と、春彦の注意が博記に向けられていたその時、背後にピーチが現れる。


ピーチ「チョミラスパベリグッ!油断禁物よん♪」


ピーチは、近くに落ちていた木の棒を振り上げ、春彦に向けて叩きつけた。


が、次の瞬間、春彦は博記の方を向いたまま、持ってた鉄パイプを一瞬で首の後ろに移動させ、ピーチの一撃を受け止めた。


ピーチ「なっ…。」


春彦「甘ぇんだよ。殺気プンプンだぞチョベリバ女。」


ピーチ「くっ…。」


ピーチは春彦と距離を取った。


春彦「あとなぁ…。」(ピーチの方を向く)


ピーチ「?」


春彦「ヒロを従えて二対一だとでも思ってるかも知んねぇが…。」


ゆっくりと春彦に近寄る博記。


春彦「残念ながらコイツァ女にも弱いが、ケンカも弱ぇんだよっ!」


そして振り向きざまに、鉄パイプを下から博記の腹部に叩きこむ春彦。


ピーチ「!!!」


更にそのまま一回転して、その勢いのまま、鉄パイプを博記の腹部目がけて薙ぎ払う春彦。


博記「ッ!!!」


再びフッ飛ぶ博記だが、今度は壁を突き破って、部屋の内部までフッ飛ばされてしまう。


春彦「どうせ味方にするんなら、オレ様のように強ぇヤツにするんだな。」


ピーチ「じゃぁ接吻しちゃう?」(唇をチュパチュパさせながら)


春彦「するか!!」


春彦が叫ぶと同時に、ピーチが持っていた木の棒が、日本刀へと姿を変える。


ピーチ「えっ?これ…。」


春彦「どういうこった…?まさかオレのセクシーボイスに反応した?」


ピーチ「あのお方が…近くに…?」


春彦「あのお方?」


ピーチ「このシェアハウスの女王…。

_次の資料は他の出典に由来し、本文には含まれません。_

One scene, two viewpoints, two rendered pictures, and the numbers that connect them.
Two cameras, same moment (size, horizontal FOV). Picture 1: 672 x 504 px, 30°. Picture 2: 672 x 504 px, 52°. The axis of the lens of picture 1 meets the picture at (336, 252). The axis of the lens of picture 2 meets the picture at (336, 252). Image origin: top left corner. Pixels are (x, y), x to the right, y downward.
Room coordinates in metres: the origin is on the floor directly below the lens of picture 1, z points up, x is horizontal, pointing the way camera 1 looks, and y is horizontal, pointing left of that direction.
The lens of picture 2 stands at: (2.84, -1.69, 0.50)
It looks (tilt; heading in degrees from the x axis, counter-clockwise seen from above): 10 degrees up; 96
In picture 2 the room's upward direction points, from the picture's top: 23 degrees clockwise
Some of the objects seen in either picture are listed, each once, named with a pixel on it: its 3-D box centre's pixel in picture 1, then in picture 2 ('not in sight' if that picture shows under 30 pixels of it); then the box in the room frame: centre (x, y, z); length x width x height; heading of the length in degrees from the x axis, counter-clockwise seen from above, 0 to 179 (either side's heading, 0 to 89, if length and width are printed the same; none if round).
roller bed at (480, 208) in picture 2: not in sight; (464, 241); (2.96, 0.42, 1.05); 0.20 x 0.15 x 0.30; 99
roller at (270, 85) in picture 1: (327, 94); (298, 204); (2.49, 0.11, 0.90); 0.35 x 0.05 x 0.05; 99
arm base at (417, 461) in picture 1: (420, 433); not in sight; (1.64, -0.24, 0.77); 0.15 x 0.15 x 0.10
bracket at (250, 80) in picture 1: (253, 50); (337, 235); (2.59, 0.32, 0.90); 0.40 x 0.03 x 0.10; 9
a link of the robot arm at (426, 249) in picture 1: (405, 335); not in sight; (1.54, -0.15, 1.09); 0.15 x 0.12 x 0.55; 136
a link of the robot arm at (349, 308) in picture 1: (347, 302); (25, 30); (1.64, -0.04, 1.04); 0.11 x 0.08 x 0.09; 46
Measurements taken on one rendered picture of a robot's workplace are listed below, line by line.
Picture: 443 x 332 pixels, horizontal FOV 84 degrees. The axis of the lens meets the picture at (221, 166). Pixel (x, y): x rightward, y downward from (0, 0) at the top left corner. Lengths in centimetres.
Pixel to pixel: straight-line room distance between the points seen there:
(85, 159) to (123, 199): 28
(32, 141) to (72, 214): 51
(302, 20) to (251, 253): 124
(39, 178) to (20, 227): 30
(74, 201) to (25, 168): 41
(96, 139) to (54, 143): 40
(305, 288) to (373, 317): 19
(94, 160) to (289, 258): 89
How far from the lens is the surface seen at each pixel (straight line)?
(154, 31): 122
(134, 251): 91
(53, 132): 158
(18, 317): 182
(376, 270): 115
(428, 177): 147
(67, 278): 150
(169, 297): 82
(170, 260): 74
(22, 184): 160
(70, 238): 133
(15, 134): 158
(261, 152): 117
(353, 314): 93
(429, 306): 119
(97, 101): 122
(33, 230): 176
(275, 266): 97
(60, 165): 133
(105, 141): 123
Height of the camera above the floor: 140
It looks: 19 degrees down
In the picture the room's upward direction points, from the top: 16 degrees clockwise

プリンセス・セン子ゥ。」


春彦「何か、カスってるよなその名前。てかまさかその名前…。」


ピーチ「知ってるの?チョベリグ?」


春彦「オメェも居ただろ。あのババアがそう名乗ってたやろが。」


ピーチ「え?」


ピーチは、セン子が名乗ってる頃には既に菜々子と闘っていたため、聞いていなかったのである。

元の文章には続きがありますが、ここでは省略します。